Dans une déclaration adoptée à l'unanimité, les 15 membres du Conseil de sécurité de l’ONU ont appelé la junte birmane à ce que « le processus du référendum soit libre et équitable ». Le Conseil de sécurité « souligne la nécessité pour le gouvernement de Birmanie d'établir les conditions et de créer une atmosphère contribuant à un processus crédible et complet qui permettra la totale participation de tous les acteurs politiques et le respect des libertés politiques fondamentales ».


L'ambassadeur birman à l'ONU, Kyaw Tint Swe, rejette cette résolution, la jugeant « hautement contestable ». Bien évidemment, selon l’ambassadeur : « C'est sans précédent, puisque la Birmanie ne menace la paix et la stabilité ni au niveau régional, ni au niveau international ». Fait à noter : la version finale de la déclaration abandonne toute référence à Aung San Suu Kyi après que la Chine, alliée de la Birmanie, s'y soit opposée. Les deux textes appelaient au dialogue avec l'opposante Aung San Suu Kyi et sa participation à l'organisation du référendum. Prompte à dénoncer une résolution aux Nations-Unies, lente à ouvrir ses frontières à une aide humanitaire.

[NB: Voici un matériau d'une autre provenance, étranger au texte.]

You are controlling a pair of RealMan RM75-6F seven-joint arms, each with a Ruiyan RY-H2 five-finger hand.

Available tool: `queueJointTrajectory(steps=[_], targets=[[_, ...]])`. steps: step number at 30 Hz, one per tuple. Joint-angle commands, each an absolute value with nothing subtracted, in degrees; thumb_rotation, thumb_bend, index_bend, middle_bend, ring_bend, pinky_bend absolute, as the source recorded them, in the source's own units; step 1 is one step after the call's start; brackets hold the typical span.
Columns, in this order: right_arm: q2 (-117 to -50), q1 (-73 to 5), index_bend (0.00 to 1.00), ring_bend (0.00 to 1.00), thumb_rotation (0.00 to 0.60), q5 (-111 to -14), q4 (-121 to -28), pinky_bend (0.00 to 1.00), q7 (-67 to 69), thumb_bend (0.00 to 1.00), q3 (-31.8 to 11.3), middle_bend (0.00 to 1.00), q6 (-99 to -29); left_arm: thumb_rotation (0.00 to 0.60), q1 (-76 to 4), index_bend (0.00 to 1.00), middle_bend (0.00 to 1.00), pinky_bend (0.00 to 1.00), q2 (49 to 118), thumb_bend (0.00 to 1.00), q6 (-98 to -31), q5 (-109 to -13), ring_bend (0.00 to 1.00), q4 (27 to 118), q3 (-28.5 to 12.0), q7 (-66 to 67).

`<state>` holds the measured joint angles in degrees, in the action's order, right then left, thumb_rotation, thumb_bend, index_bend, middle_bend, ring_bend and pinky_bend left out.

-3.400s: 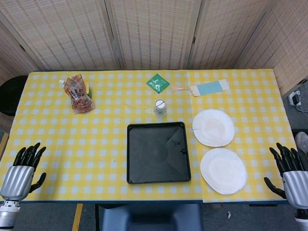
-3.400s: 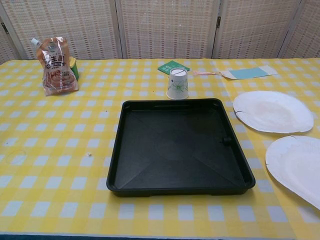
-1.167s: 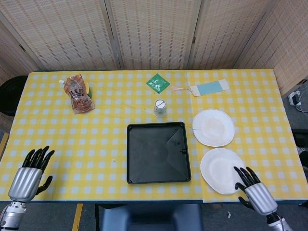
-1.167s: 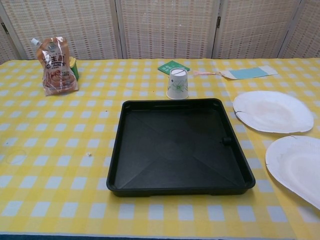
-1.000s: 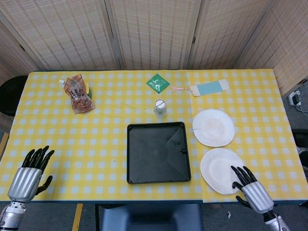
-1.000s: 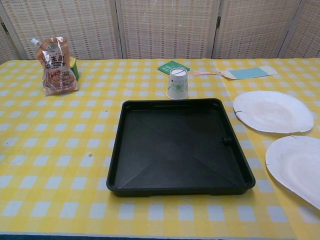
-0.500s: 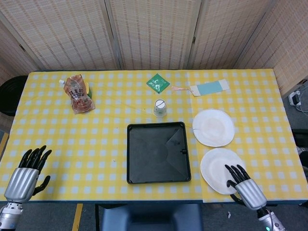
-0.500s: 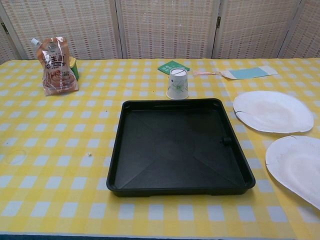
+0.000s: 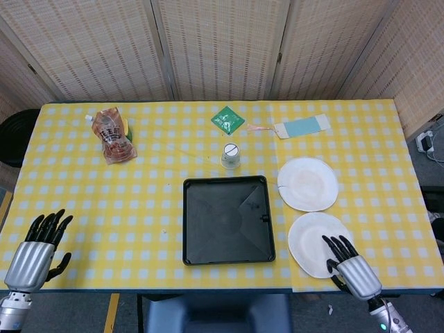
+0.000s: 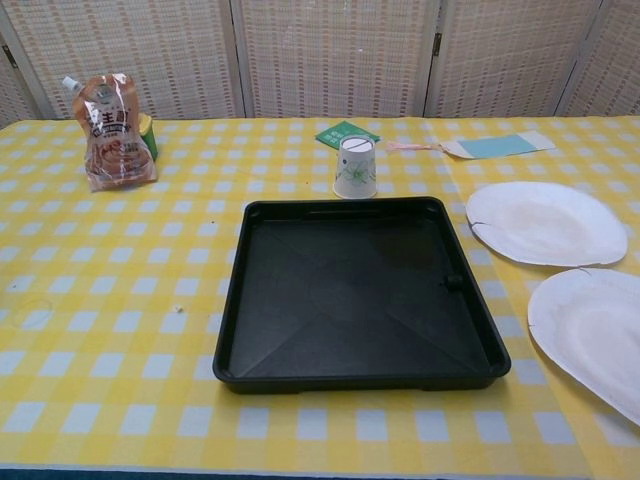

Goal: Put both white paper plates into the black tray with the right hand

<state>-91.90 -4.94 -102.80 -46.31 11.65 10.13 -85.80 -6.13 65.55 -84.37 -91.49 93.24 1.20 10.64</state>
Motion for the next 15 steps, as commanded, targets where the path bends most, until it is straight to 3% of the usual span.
queueJointTrajectory(steps=[1, 7, 15], targets=[[-91.6, -4.8, 0.62, 0.00, 0.600, -103.1, -46.4, 0.00, 12.1, 0.46, 9.7, 0.03, -88.3, 0.600, -6.1, 0.00, 0.00, 0.00, 65.6, 0.42, -84.4, -91.4, 0.00, 93.2, 1.1, 10.7], [-89.5, -4.0, 0.69, 0.01, 0.600, -103.1, -48.4, 0.00, 14.1, 0.46, 7.5, 0.08, -96.2, 0.600, -6.1, 0.00, 0.00, 0.00, 65.6, 0.42, -84.4, -91.7, 0.00, 93.2, 1.2, 10.6], [-85.4, -3.6, 0.70, 0.02, 0.600, -102.8, -53.3, 0.00, 12.7, 0.46, 3.3, 0.09, -105.8, 0.600, -6.0, 0.00, 0.00, 0.00, 65.5, 0.42, -84.6, -91.7, 0.00, 93.3, 1.2, 10.4]])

La junte birmane reportera au 24 mai le référendum dans les zones les plus touchées par le cyclone Nargis, soit dans 40 des 45 municipalités de la région de Rangoon et dans sept du delta de l'Irrawaddy, mais impose le vote, le samedi 10 mai, dans le reste du pays. Pour l’heure, la junte militaire reste sourde aux appels de l'opposante birmane Aung San Suu Kyi qui estime « totalement inacceptable » le maintien de son référendum constitutionnel dans les circonstances actuelles.